• **REQUIRED ACTION**
Give back the entire listing exactly as it was provided.

• **THE RECORDS**
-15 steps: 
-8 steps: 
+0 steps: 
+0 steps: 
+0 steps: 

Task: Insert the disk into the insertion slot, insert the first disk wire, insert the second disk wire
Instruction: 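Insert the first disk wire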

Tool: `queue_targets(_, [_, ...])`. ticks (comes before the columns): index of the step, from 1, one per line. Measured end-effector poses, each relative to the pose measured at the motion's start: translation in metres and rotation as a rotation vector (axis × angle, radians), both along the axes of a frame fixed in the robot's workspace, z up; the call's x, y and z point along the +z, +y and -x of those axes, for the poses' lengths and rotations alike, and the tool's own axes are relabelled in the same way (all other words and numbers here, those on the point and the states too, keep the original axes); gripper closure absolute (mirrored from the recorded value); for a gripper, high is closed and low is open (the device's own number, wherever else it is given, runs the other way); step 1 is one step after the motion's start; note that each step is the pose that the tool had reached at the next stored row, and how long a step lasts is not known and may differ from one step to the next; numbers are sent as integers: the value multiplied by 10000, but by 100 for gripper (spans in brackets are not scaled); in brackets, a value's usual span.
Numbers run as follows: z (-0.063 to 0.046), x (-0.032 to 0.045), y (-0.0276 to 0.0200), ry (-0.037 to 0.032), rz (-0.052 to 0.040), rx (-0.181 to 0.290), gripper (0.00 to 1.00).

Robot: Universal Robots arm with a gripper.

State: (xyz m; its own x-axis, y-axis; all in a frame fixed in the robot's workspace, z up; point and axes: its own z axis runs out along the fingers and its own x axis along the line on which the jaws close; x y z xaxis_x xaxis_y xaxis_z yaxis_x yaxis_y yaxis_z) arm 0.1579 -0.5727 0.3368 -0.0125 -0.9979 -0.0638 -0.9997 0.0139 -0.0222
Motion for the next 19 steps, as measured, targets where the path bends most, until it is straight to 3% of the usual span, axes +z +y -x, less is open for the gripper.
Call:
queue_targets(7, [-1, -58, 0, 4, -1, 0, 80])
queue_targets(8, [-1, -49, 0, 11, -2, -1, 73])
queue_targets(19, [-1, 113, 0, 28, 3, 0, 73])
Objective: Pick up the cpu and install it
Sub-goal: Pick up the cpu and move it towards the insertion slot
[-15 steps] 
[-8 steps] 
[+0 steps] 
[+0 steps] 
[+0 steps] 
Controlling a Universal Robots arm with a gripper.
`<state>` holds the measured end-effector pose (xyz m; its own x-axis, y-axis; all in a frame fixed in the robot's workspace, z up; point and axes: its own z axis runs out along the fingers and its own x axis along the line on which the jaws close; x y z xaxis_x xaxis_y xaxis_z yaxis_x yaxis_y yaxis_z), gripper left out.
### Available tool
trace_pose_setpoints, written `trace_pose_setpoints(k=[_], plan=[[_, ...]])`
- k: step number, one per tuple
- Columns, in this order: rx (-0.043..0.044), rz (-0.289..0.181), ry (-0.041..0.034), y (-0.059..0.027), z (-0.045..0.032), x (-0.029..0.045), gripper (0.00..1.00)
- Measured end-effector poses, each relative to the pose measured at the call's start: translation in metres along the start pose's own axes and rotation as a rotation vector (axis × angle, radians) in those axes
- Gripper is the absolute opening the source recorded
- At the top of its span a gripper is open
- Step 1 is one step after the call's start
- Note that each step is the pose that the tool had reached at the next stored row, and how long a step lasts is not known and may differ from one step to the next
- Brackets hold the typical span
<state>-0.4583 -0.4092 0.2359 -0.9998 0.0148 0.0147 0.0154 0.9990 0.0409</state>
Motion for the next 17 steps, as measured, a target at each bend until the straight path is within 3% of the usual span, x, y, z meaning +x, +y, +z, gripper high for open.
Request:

• **OUTPUT FOR THIS EXERCISE**
-15 steps: 
-8 steps: 
+0 steps: 
+0 steps: 
+0 steps: 

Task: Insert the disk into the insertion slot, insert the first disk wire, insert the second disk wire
Instruction: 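Insert the first disk wire
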
Tool: `queue_targets(_, [_, ...])`. ticks (comes before the columns): index of the step, from 1, one per line. Measured end-effector poses, each relative to the pose measured at the motion's start: translation in metres and rotation as a rotation vector (axis × angle, radians), both along the axes of a frame fixed in the robot's workspace, z up; the call's x, y and z point along the +z, +y and -x of those axes, for the poses' lengths and rotations alike, and the tool's own axes are relabelled in the same way (all other words and numbers here, those on the point and the states too, keep the original axes); gripper closure absolute (mirrored from the recorded value); for a gripper, high is closed and low is open (the device's own number, wherever else it is given, runs the other way); step 1 is one step after the motion's start; note that each step is the pose that the tool had reached at the next stored row, and how long a step lasts is not known and may differ from one step to the next; numbers are sent as integers: the value multiplied by 10000, but by 100 for gripper (spans in brackets are not scaled); in brackets, a value's usual span.
Numbers run as follows: z (-0.063 to 0.046), x (-0.032 to 0.045), y (-0.0276 to 0.0200), ry (-0.037 to 0.032), rz (-0.052 to 0.040), rx (-0.181 to 0.290), gripper (0.00 to 1.00).

Robot: Universal Robots arm with a gripper.

State: (xyz m; its own x-axis, y-axis; all in a frame fixed in the robot's workspace, z up; point and axes: its own z axis runs out along the fingers and its own x axis along the line on which the jaws close; x y z xaxis_x xaxis_y xaxis_z yaxis_x yaxis_y yaxis_z) arm 0.1579 -0.5727 0.3368 -0.0125 -0.9979 -0.0638 -0.9997 0.0139 -0.0222
Motion for the next 19 steps, as measured, targets where the path bends most, until it is straight to 3% of the usual span, axes +z +y -x, less is open for the gripper.
Call:
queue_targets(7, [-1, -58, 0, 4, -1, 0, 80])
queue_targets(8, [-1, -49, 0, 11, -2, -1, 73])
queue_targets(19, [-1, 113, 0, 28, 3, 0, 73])
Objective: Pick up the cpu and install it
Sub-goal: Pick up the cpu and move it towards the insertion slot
[-15 steps] 
[-8 steps] 
[+0 steps] 
[+0 steps] 
[+0 steps] 
Controlling a Universal Robots arm with a gripper.
`<state>` holds the measured end-effector pose (xyz m; its own x-axis, y-axis; all in a frame fixed in the robot's workspace, z up; point and axes: its own z axis runs out along the fingers and its own x axis along the line on which the jaws close; x y z xaxis_x xaxis_y xaxis_z yaxis_x yaxis_y yaxis_z), gripper left out.
### Available tool
trace_pose_setpoints, written `trace_pose_setpoints(k=[_], plan=[[_, ...]])`
- k: step number, one per tuple
- Columns, in this order: rx (-0.043..0.044), rz (-0.289..0.181), ry (-0.041..0.034), y (-0.059..0.027), z (-0.045..0.032), x (-0.029..0.045), gripper (0.00..1.00)
- Measured end-effector poses, each relative to the pose measured at the call's start: translation in metres along the start pose's own axes and rotation as a rotation vector (axis × angle, radians) in those axes
- Gripper is the absolute opening the source recorded
- At the top of its span a gripper is open
- Step 1 is one step after the call's start
- Note that each step is the pose that the tool had reached at the next stored row, and how long a step lasts is not known and may differ from one step to the next
- Brackets hold the typical span
<state>-0.4583 -0.4092 0.2359 -0.9998 0.0148 0.0147 0.0154 0.9990 0.0409</state>
Motion for the next 17 steps, as measured, a target at each bend until the straight path is within 3% of the usual span, x, y, z meaning +x, +y, +z, gripper high for open.
Request:

Now the output is complete.